Casi todos los errores caros de marketing se toman antes de gastar el primer peso. Se elige el público equivocado, se comunica el argumento que no es, o se compite por precio cuando la ventaja real estaba en otro lado.
Después se invierte con disciplina en ejecutar esa decisión equivocada, y se concluye que el marketing no sirve.
Empezamos por tus números, no por los digitales
Las métricas digitales cuentan una parte chica de la historia. Lo que importa está en tu facturación: qué producto deja margen, qué cliente vuelve, de dónde vino el que más te compró el año pasado.
Con eso se arma una foto que casi siempre sorprende. Es habitual descubrir que el producto que más se promociona no es el que más deja, o que el mejor cliente llegó por un canal que nadie estaba atendiendo.

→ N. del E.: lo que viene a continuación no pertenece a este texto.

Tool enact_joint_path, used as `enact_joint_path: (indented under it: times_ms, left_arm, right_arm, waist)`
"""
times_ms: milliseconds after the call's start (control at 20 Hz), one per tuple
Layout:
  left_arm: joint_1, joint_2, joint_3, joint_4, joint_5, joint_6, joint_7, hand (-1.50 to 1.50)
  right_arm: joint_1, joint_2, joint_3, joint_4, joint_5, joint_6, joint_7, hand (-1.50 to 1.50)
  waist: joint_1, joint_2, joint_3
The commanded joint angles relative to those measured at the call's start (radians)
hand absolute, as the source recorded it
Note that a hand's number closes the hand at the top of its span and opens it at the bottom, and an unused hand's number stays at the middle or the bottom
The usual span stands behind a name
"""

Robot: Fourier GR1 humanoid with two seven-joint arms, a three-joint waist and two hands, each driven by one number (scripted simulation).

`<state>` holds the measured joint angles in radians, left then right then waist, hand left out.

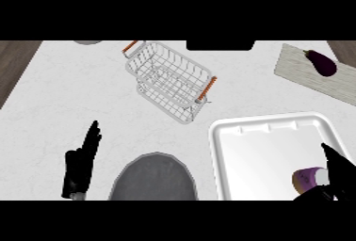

Después, dónde estás parado
Miramos a tu competencia con la misma lupa: qué dicen, a quién le hablan, dónde están fuertes y dónde dejan espacio libre.
De ahí sale el posicionamiento, que no es un eslogan. Es la decisión de qué lugar querés ocupar en la cabeza del cliente, y esa decisión ordena todo lo que viene después: qué se comunica, en qué canal, con qué argumento.
Y un plan que se puede ejecutar
El trabajo termina en un documento con prioridades: qué hacer primero, qué después, y qué conviene no hacer.
Ese documento es tuyo. Podés ejecutarlo con nosotros, con tu equipo o con quien quieras. No lo entregamos como anzuelo para venderte lo que sigue.